Where to see the results of model prediction when running liver segmentation pipeline?

Hey Guys,

I’m able to run the liver segmentation pipeline and see the output on render server visualization. But, I’m not sure where to check the actual prediction result. where is it stored and how do i view it?

Thanks,

Thanks for the question and the interest in Clara Deploy.

As its overview describes, the liver tumor pipeline produces segmentation of the liver itself as well as the tumor. In the current implementation of the pipeline, the output is sent for the Render Server which provides the use 3D rendering of the segmentation along with original, and additionally, the segmentation image is also wrapped in the DICOM object in a new series, exported back to as configured DICOM receiver.

Please note, Clara Deploy also comes with a DICOM Segmentation Object writer, which generates the proper DICOM Segmentation Object (please see DICOM standards on this IOD and use case) for exporting back the imaging system. This will be incorporated by default in the pipeline in the future releases of the pipeline. Please stay tuned.

Also, Clara Deploy will have the DICOM Structured Report capability as well as the simpler DICOM Encapsulated PDF for classification result reporting. Classification pipelines typically would use these to report back quantitative results (“diagnostic” reports too, though Clara Deploy is not cleared for diagnostics use by any regulatory body)

Regards.

Hey Ming,

Thank you for the response. So if I understand it correctly, currently we can only see the output via render server. The segmentation predictions are not available on any logs generated by Clara.?

The segmentation, wrapped in a new DICOM series of the original study, is sent back to the DICOM receiver, if this is what you are after. The user can then view the segmentation DICOM with his/her preferred DICOM viewer (3D Slicer supports DICOM as well).

In future releases of the Clara Deploy, a DICOM Segmentation object will be sent back to the external DICOM receiver. The DICOM Seg is a single multi-frame DICOM instance, with each frame containing a slice of the labelled segment, with reference to the original DICOM instance.

Hope this helps.

I’m looking for the logs, prediction results’ segmentation mask array (class and pixel details predicted by the model).
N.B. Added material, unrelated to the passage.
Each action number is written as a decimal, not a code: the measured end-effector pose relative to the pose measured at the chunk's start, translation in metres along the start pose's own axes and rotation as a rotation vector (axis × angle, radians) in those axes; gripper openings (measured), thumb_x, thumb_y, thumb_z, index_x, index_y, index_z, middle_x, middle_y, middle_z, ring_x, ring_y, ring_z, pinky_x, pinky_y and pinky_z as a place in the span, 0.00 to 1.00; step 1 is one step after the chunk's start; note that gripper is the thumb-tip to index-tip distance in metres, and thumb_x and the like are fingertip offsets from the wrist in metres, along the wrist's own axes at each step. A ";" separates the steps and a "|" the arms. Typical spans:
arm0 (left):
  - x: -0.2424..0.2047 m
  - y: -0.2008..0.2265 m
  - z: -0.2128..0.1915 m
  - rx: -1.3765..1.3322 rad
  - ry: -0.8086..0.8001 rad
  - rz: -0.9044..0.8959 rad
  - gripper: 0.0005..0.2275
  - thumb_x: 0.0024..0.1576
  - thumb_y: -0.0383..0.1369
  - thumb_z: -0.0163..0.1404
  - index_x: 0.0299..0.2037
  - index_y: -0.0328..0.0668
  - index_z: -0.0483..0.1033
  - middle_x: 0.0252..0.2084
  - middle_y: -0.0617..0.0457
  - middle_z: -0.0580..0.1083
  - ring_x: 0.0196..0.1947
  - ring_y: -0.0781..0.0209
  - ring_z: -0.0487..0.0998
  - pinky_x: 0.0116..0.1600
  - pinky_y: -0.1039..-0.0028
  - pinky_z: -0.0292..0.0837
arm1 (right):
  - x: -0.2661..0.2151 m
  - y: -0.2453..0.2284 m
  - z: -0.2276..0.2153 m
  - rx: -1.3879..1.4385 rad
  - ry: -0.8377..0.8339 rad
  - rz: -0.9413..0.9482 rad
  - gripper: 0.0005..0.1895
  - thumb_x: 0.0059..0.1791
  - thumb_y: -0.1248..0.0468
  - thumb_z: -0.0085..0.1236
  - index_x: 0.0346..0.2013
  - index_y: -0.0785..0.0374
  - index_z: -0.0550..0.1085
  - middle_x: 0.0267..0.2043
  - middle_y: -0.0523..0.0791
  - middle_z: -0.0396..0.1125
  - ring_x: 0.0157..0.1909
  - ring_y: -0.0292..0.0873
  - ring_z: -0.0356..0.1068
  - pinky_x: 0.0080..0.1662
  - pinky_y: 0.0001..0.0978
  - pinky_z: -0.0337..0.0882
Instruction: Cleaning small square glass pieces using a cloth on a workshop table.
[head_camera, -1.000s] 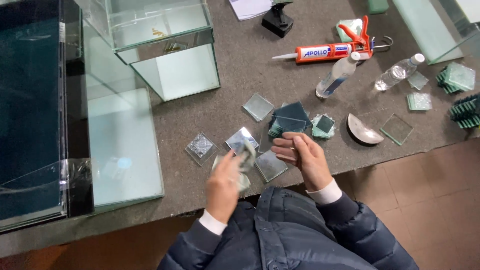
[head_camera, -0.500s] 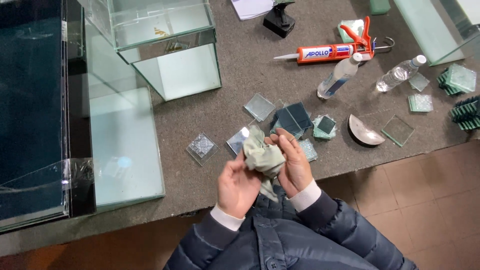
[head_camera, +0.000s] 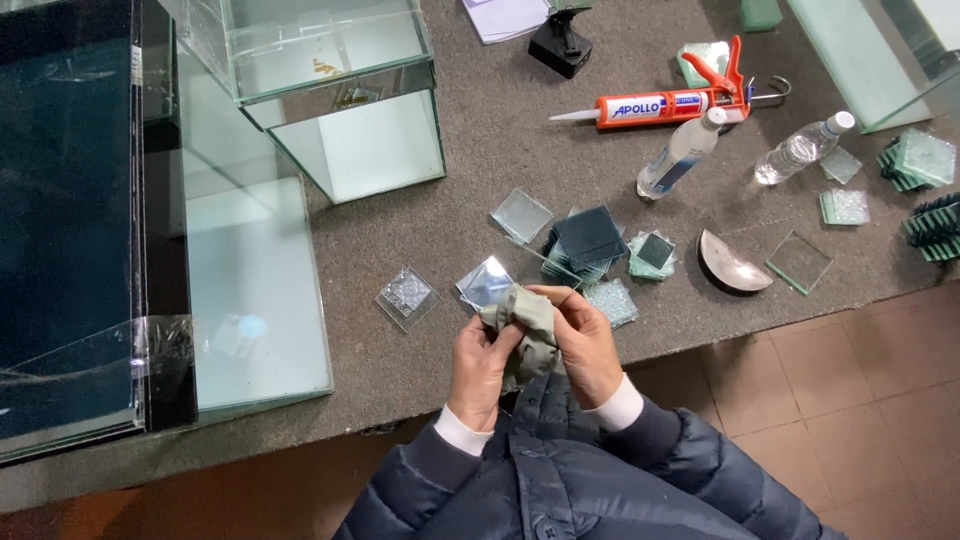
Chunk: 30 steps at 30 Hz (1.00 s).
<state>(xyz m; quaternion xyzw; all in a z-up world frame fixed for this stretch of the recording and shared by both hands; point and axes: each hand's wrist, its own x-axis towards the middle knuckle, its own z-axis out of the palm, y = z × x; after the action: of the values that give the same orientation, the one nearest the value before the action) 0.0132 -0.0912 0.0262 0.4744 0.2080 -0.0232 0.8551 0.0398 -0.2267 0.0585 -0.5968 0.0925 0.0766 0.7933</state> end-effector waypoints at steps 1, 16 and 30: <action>-0.004 0.007 0.001 0.000 -0.001 0.000 0.11 0.58 0.27 0.68 0.45 0.34 0.80 0.37 0.47 0.82 0.35 0.61 0.84 0.39 0.67 0.87 | -0.001 -0.007 -0.001 0.000 0.001 0.000 0.17 0.57 0.63 0.62 0.59 0.67 0.81 0.47 0.51 0.82 0.46 0.39 0.79 0.51 0.36 0.81; -0.019 0.073 -0.029 0.015 0.041 0.039 0.14 0.57 0.34 0.66 0.48 0.41 0.78 0.44 0.47 0.83 0.42 0.61 0.84 0.48 0.69 0.83 | -0.020 -0.043 -0.032 -0.234 -0.181 0.008 0.13 0.53 0.71 0.66 0.51 0.75 0.85 0.32 0.52 0.78 0.35 0.41 0.74 0.43 0.36 0.80; -0.014 0.060 -0.018 0.194 -0.122 -0.008 0.18 0.55 0.29 0.69 0.53 0.27 0.84 0.42 0.45 0.86 0.38 0.63 0.85 0.41 0.71 0.87 | -0.018 -0.050 -0.024 -0.403 -0.339 -0.011 0.12 0.53 0.69 0.67 0.49 0.70 0.87 0.33 0.52 0.81 0.35 0.41 0.77 0.41 0.33 0.82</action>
<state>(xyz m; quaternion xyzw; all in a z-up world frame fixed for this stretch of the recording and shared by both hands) 0.0085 -0.0457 0.0711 0.5518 0.1543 -0.0754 0.8161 0.0326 -0.2642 0.1028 -0.7219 -0.0620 0.1881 0.6631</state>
Also, are you referring to “dicom-destination-directory” here?
There are files received in this directory but I was unable to open it using 3D Slicer. The files received wasn’t dicom images (it is not “.dcm” file extension)
Error: “virtual bool qSlicerScalarOverlayReader::load(const IOProperties&) failed: missing fileName or modelNodeId property”

I am not sure what happened there. If the external DICOM device is set up (e.g. dcmtk SCP service), and Clara Deploy Dicom Adapter is also set up accordingly to sent DICOM to dcmtk DICOM port and AE Title, the DICOM Seg DICOM instances (dcn files) should show up in the folder on the dmctk side.

I’m just following the quick start guide, at the end it says the “dicom-destination-directory” should have the output dicom images.
https://ngc.nvidia.com/catalog/resources/nvidia:clara:clara_ai_livertumor_pipeline/quickStartGuide.
Do you know if there are there any changes to this documentation?

Btw, I’m also trying to find the actual logs with prediction results’ segmentation mask array (class labels and pixel details predicted by the model). This would’ve been used by the renderservers visualization. Any pointers to this would be helpful.

Please ensure the DICOM Adapter is configured correctly to send back to the dcmtk instance, and there is no firewall rules blocking the traffic.

As I mentioned in a earlier reply, in future releases of the Clara Deploy, a DICOM Segmentation object will be sent back to the external DICOM receiver. The DICOM Seg is a single multi-frame DICOM instance, with each frame containing a slice of the labelled segment, with reference to the original DICOM instance.
Besides, the Clara Management Console will also support downloading the input/output payload of operators, e.g. the segmentation image files from the inference operator.

For now, one can also locate the input/output data in the payloads folder on the server.